M.O. : Quel recul avez vous avec les DIDT ?
D.S. : J'ai 7 ans de recul, par contre avec les Mac Intosh, j'ai 22 ans de recul. Aujourd'hui je revois souvent des Mac Intosh que j'ai opéré, il y a 10 ou 15 ans, sans aucune arthrose. La question que je me pose c'est le devenir de ces sportifs qui ont des laxités résiduelles avec le DIDT. Lorsque je faisais exclusivement des plasties mixtes, je n'avais quasiment jamais de lésions méniscales à la reprise du sport et ceci pendant de
très nombreuses années. Aujourd'hui, ces lésions méniscales ne sont pas rares et témoignent la plupart du temps d'une stabilisation insuffisante du genou. Que deviendront ces genoux dans 15 ans ? Il faut malheureusement craindre une évolution vers l'arthrose et il faudra tout ce temps pour changer encore une fois de fusil d'épaule. C'est pour cela que j'aime bien verrouiller le Lachman et le ressaut dans les grandes laxités et chez les sportifs à risque (pivot et pivot contact). Au dernier congrès de l'ESSKA à Athènes, on a vu certains ténors de la chirurgie du LCA se poser des questions. Ceux qui ne faisaient que du pivot central, avaient des reruptures et à mon avis ce sont des plasties qui ne tiennent pas bien et que l'on appelle pudiquement des reruptures au moment d'un épisode d'instabilité aigu. Les séries de la littérature révèlent de 8 à 15%, parfois plus, de reruptures. Moi, avec les Mac Intosh, je n'en ai quasiment jamais vu dans les deux ans suivant la ligamentoplastie. Donc il ne faut pas oublier " l'effet Lemaire " pour verrouiller le compartiment externe du genou. Lemaire il y a 30 ans, traitait tous ses footballeurs uniquement par une plastie externe. Le résultat fonctionnel était bon puisque la plupart d'entre eux reprenaient rapidement le foot sans instabilité. Cependant après quelques années, ils avaient une arthrose non négligeable avec déformation en varus, décoaptation externe et pincement fémoro-tibial interne d'où l'évolution de Lemaire lui-même, en fin de carrière, vers la plastie mixte.
M.O. : Qu'est-ce que vous avez contre le KJ ?
D.S. : Je trouve que c'est plus difficile à faire que le DIDT, notamment pour le passage des blocs osseux dans les tunnels, que les gens récupèrent moins vite, qu'il y a plus de douleurs antérieures et de cyclop syndrom et qu'il n'y a pas moins de " reruptures " précoces.
M.O. : Ne pourrions-nous pas dire que le Macintosh c'est trop, le DIDT pas assez et que le KJ c'est le juste milieu ?

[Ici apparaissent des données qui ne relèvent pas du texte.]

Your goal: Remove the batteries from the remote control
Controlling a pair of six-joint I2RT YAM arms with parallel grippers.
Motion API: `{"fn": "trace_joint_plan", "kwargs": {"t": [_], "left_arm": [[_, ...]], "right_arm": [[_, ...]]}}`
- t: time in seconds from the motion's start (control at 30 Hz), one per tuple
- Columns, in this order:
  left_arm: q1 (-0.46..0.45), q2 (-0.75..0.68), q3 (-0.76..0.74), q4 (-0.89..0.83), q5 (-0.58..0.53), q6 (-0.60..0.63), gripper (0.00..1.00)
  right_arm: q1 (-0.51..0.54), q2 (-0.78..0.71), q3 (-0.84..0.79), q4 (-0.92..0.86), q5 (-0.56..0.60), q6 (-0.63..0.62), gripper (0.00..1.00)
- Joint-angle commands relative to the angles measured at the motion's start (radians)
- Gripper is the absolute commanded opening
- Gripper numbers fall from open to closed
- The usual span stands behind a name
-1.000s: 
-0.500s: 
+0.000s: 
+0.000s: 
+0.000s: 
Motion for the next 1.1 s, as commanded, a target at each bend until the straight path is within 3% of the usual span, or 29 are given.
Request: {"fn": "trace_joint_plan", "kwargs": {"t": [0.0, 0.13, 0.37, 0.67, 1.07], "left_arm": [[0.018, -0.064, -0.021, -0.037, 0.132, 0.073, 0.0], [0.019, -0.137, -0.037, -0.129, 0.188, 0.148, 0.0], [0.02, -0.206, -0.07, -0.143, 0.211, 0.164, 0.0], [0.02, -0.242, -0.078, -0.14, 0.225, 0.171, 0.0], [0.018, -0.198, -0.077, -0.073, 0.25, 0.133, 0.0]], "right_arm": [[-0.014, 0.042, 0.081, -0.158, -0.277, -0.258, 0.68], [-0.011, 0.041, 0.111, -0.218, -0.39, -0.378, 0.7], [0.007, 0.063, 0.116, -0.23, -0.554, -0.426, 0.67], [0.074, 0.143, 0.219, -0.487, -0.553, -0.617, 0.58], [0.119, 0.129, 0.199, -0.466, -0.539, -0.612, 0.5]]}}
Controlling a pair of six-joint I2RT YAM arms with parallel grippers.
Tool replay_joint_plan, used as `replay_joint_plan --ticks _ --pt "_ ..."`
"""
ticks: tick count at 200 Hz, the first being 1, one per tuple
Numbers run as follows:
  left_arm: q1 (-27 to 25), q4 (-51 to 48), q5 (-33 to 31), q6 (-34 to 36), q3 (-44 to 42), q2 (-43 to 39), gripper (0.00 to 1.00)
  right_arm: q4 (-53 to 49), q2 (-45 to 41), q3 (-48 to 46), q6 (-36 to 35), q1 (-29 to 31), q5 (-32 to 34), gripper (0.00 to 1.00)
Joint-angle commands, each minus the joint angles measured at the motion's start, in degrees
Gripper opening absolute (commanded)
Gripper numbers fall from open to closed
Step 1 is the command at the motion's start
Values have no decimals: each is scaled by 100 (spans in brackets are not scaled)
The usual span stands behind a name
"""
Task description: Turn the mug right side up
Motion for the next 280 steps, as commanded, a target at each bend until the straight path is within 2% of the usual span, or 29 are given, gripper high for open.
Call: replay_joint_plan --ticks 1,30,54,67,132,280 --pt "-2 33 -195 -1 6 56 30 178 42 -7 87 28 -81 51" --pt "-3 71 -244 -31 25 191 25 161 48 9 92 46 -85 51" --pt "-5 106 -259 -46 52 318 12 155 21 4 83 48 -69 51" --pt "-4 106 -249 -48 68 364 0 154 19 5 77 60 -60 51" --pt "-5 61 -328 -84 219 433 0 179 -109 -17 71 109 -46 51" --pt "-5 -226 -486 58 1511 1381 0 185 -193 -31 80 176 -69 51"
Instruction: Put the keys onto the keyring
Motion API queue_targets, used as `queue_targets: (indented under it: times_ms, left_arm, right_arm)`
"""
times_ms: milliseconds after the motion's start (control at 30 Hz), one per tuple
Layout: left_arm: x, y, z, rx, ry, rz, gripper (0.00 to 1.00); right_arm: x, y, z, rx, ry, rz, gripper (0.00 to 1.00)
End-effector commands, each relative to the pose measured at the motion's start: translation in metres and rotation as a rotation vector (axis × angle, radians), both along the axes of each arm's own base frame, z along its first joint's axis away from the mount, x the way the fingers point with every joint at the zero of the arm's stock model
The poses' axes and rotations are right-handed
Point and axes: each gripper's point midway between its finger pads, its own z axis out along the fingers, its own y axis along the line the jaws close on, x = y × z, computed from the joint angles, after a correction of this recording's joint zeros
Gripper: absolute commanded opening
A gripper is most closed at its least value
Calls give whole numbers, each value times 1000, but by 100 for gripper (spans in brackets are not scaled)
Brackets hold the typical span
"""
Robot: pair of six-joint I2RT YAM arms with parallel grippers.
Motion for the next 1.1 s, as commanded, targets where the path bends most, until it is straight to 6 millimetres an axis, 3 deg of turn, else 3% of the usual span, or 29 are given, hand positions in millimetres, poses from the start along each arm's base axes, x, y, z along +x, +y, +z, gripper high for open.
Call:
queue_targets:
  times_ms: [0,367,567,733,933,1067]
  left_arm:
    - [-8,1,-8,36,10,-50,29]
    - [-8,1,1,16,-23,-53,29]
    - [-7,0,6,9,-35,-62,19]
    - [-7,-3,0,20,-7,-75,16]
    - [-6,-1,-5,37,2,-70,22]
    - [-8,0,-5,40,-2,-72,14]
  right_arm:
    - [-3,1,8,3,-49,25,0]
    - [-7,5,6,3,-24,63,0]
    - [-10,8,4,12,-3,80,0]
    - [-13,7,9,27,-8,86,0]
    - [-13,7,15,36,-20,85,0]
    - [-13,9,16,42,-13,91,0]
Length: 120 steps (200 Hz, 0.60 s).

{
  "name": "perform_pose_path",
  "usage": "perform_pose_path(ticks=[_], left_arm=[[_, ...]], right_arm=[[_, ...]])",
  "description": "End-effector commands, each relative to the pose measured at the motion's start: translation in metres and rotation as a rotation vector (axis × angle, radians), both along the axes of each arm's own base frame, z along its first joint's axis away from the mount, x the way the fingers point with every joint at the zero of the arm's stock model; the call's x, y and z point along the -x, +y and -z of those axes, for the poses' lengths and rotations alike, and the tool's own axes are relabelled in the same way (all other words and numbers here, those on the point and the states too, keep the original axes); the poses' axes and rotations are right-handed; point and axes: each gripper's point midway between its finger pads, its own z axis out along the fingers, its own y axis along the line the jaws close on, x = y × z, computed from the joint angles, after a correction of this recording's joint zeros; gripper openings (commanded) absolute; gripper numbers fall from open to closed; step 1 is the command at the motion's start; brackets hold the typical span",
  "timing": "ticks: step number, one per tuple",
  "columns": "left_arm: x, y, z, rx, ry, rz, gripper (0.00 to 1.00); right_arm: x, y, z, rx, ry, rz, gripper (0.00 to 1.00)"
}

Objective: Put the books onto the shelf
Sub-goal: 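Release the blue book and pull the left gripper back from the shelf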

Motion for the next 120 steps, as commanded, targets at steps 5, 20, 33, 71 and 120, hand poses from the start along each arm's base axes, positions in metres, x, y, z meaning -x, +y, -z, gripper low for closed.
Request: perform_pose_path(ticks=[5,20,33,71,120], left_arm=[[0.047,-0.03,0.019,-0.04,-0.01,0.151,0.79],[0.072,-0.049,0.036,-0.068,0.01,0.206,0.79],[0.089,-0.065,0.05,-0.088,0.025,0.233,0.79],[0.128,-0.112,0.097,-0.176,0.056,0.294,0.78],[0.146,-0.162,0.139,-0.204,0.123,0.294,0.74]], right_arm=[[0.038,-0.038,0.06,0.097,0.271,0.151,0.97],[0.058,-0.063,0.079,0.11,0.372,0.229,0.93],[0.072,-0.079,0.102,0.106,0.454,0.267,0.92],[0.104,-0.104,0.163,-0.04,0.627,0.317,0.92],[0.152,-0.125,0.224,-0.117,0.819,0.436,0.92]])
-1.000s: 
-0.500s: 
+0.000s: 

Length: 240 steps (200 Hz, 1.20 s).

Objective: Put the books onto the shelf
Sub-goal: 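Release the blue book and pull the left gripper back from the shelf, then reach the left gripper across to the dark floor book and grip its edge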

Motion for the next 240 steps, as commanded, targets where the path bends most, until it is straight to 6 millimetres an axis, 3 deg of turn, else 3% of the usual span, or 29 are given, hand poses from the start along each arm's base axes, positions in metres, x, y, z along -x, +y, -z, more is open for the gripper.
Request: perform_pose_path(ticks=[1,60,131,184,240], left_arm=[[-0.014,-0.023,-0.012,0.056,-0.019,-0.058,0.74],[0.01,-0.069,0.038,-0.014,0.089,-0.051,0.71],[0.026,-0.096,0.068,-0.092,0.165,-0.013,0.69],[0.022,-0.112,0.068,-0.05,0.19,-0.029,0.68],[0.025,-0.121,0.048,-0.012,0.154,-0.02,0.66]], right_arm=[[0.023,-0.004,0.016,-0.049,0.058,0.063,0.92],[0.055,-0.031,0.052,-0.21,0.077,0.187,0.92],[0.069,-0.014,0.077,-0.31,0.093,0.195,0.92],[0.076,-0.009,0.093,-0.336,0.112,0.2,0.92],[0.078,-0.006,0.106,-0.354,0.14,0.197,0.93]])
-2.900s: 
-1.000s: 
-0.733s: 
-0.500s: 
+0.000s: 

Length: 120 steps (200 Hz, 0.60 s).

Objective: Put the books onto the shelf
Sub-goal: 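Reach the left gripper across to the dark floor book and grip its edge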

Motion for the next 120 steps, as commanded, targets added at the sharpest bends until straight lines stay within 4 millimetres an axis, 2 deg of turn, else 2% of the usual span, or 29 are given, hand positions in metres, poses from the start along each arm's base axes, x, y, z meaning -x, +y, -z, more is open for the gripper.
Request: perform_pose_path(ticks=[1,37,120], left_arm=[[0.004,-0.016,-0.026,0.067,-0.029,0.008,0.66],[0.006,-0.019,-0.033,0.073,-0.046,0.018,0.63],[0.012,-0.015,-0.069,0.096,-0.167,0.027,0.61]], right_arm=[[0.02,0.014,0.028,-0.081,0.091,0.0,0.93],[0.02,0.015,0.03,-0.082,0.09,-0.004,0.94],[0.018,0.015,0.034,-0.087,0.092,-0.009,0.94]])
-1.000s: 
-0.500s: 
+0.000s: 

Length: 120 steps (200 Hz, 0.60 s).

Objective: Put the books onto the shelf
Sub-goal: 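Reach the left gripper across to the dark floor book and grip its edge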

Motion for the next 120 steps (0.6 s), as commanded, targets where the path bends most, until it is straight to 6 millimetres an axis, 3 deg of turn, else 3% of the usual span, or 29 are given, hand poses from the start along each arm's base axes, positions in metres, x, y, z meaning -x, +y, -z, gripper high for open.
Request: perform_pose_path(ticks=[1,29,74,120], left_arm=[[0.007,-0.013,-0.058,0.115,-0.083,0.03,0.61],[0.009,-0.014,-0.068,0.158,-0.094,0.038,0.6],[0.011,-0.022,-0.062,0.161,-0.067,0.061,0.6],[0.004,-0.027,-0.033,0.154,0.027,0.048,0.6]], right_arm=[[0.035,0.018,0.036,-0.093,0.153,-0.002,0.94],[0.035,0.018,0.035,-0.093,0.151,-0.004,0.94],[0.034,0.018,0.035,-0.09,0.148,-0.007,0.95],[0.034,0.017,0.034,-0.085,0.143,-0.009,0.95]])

D.S. : Non, je ne crois pas du tout parce que dans les KJ que j'ai évalués, il y avait pas mal de ressauts résiduels. Ensuite les KJ ont de temps en temps des tendinites du tendon rotulien. On dit qu'elles finissent toujours par guérir... On a beau dire, mais un sportif qui, au sommet de sa forme, a arrêté pendant deux ans, aura bien du mal à reprendre au même niveau.
M.O. : Que faites-vous d'autre sur le genou ?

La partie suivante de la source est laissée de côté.